From each disease Duncan grew gravely ill and nearly died. But each time he recovered his strength, survived and-finally-earned a parole from prison.
Ketchikan and Emery Tobin
In 1946 Duncan arrived in Ketchikan to work for magazine publisher and curio-store owner, Emery Tobin. During the war Duncan had sold Tobin thousands of pieces of prison-made jewelry, which Tobin in turn sold to Alaskan soldiers and from which he made thousands of dollars!
Tobin hired Duncan to work as a pressman at The Alaska Sportsman Magazine. Duncan was a hard worker and Tobin soon promoted him to advertising manager.
"Jim Duncan is a friend of mine," Tobin wrote later. "And I believe it would be difficult to find a soldier who has exhibited more courage. While in prison he demonstrated inventiveness, initiative and industriousness second to none. He is intelligent and aggressive and has worked hard to make money, both in and out of prison."
At this time Duncan was a lean, handsome man with a clean-shaven face, firm jaw, blue eyes, broad smile and full head of dark wavy hair. (In later years he wore large glasses and grew a full white beard.
But he had a reserved and intimidating manner about him.
"He was a tough one to figure," recalled longtime Ketchikan resident Barbara Hassell, who worked at The Alaska Sportsman when Duncan did. "He was so austere and unapproachable. He was always mysterious and going just around the corner out of sight as quickly as he could. As a young girl I was scared to death of him."
The Curb Lunch
In 1947 Duncan left Tobin's employ to open and operate a small "hamburger joint"- as former customer Clayton Benner referred to it-which was called "Curb Lunch," located on Mission Street across from the federal building. Duncan specialized in "big juicy hamburgers with real French fries for forty-five cents," recalled Benner, who hung out at hamburger joint as a teenager in 1947. Benner added that the Cokes back then cost about a dime!
Duncan posted the Readers' Digest article about his prison days on the wall-just inside the door-of the Curb Lunch. He was proud of the story and showed it to all his customers. He would then show off his hand-made jewelry which he sold from a stand in a corner of the café. (By this time, in addition to girls' names he was fashioning his pins into words such as "Ketchikan" and "Alaska.")

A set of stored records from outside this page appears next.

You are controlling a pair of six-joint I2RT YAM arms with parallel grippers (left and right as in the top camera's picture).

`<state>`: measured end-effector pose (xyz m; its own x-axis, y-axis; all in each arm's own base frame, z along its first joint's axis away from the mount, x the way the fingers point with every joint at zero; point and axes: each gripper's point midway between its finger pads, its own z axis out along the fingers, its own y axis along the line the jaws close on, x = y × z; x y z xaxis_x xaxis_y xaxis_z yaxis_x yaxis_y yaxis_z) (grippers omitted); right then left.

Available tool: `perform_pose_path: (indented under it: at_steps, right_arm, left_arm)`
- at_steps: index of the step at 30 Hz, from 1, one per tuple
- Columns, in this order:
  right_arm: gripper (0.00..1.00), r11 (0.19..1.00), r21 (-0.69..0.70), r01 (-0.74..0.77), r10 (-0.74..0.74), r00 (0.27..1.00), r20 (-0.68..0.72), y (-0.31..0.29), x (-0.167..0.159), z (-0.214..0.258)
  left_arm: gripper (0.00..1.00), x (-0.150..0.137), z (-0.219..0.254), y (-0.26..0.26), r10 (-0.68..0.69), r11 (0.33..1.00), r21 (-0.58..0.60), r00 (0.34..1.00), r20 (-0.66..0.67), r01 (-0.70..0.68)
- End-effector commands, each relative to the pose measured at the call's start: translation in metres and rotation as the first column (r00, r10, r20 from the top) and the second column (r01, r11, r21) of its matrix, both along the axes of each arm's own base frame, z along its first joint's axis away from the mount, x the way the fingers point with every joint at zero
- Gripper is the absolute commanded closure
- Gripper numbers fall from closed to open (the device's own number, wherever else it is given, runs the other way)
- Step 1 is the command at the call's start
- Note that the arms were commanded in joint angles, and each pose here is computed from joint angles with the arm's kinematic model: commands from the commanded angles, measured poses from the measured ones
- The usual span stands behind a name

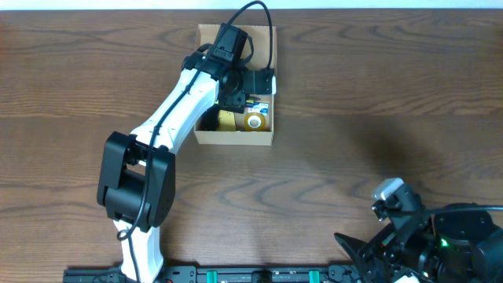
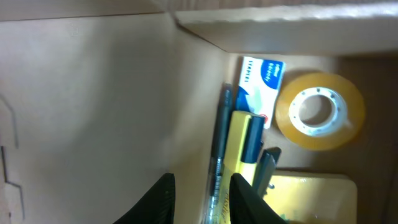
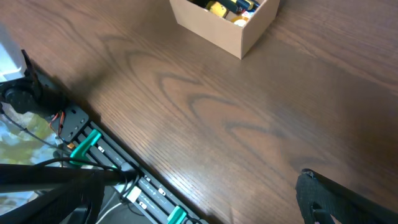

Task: Pack container
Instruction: 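Open the left gripper to release the pen in the box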

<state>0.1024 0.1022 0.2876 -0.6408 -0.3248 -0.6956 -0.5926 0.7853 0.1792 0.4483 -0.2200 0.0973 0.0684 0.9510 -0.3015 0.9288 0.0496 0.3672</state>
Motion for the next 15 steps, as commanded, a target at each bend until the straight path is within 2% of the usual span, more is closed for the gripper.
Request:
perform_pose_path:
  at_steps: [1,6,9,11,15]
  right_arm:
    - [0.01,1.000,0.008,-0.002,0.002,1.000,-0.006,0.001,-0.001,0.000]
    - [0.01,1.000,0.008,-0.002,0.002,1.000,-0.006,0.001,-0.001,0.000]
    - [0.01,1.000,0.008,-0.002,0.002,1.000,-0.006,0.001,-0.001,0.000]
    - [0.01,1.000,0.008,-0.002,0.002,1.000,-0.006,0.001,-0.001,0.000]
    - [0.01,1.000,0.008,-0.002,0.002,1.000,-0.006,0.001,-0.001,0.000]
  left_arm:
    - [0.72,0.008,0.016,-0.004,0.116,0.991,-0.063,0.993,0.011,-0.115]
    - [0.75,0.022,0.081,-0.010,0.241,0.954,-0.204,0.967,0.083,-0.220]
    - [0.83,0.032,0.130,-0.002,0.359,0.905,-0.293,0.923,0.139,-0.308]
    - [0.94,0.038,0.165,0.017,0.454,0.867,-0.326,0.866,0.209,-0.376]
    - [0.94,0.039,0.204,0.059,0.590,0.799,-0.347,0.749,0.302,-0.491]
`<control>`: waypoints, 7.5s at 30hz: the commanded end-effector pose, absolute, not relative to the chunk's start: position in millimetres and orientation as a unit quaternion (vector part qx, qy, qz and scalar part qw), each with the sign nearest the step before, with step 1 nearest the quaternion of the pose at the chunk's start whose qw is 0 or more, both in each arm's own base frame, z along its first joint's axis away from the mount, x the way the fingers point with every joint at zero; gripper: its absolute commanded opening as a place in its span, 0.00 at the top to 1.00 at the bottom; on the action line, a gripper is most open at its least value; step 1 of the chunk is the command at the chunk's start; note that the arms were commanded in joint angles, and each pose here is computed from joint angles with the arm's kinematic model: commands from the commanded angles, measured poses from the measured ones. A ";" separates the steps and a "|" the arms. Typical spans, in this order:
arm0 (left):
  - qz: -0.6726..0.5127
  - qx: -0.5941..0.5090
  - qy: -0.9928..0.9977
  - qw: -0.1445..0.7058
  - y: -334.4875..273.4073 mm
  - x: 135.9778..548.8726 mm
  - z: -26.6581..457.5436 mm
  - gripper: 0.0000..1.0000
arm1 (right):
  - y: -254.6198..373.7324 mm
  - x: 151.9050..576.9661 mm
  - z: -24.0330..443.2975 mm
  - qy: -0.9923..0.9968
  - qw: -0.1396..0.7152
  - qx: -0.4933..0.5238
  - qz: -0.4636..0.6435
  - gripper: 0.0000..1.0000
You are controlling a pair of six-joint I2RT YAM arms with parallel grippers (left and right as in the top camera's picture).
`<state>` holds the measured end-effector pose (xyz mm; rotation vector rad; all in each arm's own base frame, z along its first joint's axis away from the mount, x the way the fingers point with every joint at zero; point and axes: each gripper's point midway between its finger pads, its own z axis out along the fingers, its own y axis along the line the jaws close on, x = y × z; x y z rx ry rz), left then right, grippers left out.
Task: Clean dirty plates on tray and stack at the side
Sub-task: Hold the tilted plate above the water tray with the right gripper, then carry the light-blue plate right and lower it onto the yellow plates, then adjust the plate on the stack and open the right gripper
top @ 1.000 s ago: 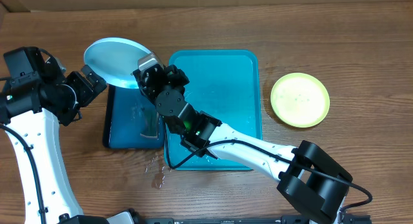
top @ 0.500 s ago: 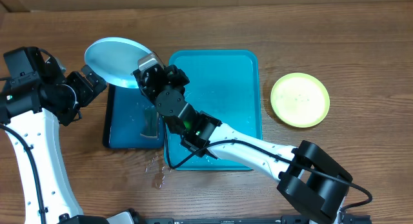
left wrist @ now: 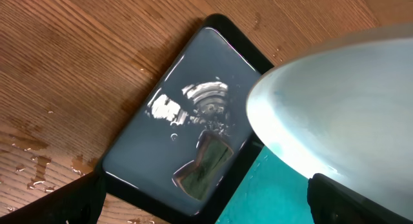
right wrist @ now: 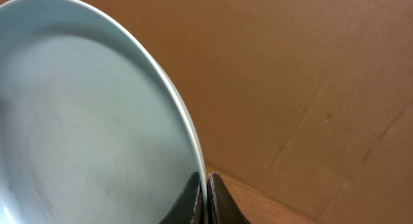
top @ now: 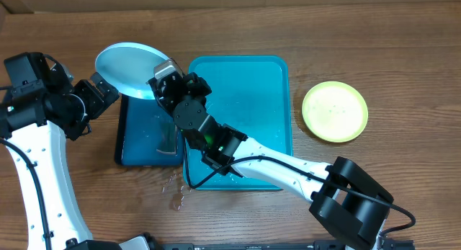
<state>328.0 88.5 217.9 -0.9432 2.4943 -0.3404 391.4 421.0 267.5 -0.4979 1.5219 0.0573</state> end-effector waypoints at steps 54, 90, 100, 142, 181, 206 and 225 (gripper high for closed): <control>-0.124 -0.348 0.901 0.226 89.2 327.9 219.2 0.00 | 404.9 394.5 267.6 0.731 0.662 -0.146 0.083 0.96; -0.124 -0.348 0.901 0.226 89.3 327.9 219.2 0.00 | 246.6 436.6 234.7 0.869 0.458 0.076 0.172 0.96; -0.124 -0.348 0.901 0.226 89.2 327.9 219.2 0.00 | 82.5 429.1 171.4 0.929 0.293 0.206 0.096 0.96; -0.124 -0.348 0.901 0.226 89.2 327.9 219.2 0.00 | -36.5 329.1 28.1 0.933 0.121 0.334 0.054 0.56; -0.124 -0.348 0.901 0.226 89.2 327.9 219.2 0.00 | 46.9 298.8 6.2 0.956 0.055 0.254 0.137 0.42; -0.124 -0.348 0.901 0.226 89.2 327.9 219.2 0.00 | 25.0 383.7 126.0 0.976 0.184 0.058 0.096 0.00; -0.124 -0.348 0.901 0.226 89.2 327.9 219.2 0.00 | 25.0 383.7 125.9 0.977 0.184 0.058 0.096 0.00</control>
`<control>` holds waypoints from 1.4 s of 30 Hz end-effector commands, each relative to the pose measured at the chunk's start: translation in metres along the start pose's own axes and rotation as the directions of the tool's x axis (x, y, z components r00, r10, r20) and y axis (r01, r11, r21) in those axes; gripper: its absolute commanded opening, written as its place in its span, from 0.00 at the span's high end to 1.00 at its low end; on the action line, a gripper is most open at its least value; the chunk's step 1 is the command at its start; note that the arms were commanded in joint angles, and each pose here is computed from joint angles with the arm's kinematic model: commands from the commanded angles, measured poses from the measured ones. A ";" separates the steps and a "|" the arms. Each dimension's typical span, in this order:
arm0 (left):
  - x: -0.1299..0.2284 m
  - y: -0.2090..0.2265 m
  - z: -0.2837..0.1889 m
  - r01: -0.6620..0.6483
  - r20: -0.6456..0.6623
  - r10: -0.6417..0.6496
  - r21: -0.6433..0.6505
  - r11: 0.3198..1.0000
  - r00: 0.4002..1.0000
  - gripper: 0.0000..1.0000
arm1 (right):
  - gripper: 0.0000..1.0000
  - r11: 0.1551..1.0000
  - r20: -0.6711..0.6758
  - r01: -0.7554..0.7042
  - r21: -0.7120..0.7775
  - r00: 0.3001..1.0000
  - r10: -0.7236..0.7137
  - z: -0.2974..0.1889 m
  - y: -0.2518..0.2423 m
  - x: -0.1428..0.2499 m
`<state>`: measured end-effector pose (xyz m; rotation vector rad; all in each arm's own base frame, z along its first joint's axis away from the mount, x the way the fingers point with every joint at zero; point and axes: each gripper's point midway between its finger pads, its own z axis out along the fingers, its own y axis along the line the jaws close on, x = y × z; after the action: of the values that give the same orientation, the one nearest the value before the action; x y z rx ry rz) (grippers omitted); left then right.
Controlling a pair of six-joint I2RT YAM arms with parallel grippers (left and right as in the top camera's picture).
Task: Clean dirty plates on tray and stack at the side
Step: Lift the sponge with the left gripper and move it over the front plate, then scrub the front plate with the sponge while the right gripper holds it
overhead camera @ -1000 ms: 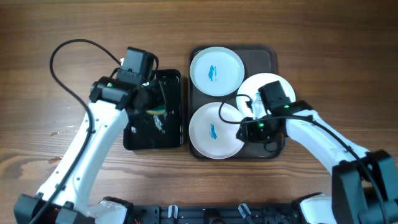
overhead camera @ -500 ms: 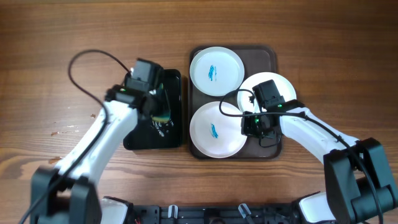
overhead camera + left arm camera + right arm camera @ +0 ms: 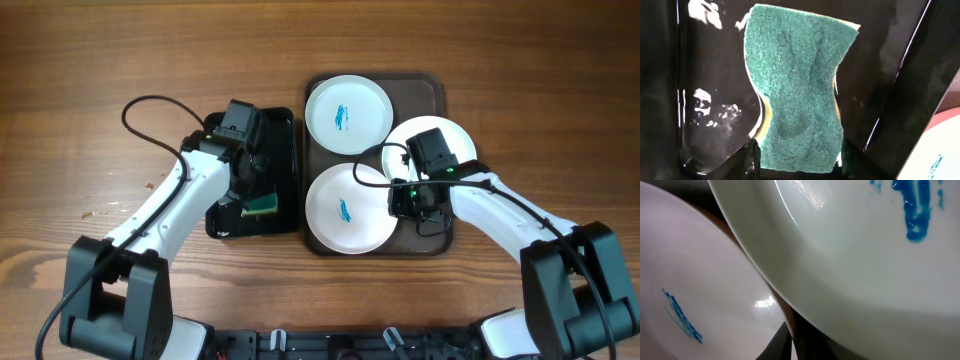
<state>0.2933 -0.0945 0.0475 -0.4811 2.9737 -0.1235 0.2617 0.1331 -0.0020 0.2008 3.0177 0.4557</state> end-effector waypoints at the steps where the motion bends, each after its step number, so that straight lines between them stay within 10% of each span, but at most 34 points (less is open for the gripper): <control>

Photograph courtesy of Doris Tobin Bordine
After living next door to the restaurant for a time Duncan moved to a house on Inman Street, a "stair street" located off Stedman Street, above the Thomas Basin boat harbor.
He became involved with a different crowd of people than those at the magazine and experimented with new and different ways to make money. He started a business called the Alaska Advertising Agency, which he described as an "information service." He also began driving cab and working swing-shift at the Ketchikan Pulp Mill.
Then he invented a new, supposedly-fascinating product, described in the local newspaper as a "type of synthetic clay that permits mineral-type baths in the home."
One of Duncan's friends, Ed Short, wrote a letter-to-the-editor of the Ketchikan Alaska Chronicle, extolling the virtues of the product. But when Duncan tried to enlist other local businessmen to help him market his "Desert Springs Mineral Baths," some wrote letters-to-the-editor, distancing themselves and claiming they did not want to be associated with Duncan.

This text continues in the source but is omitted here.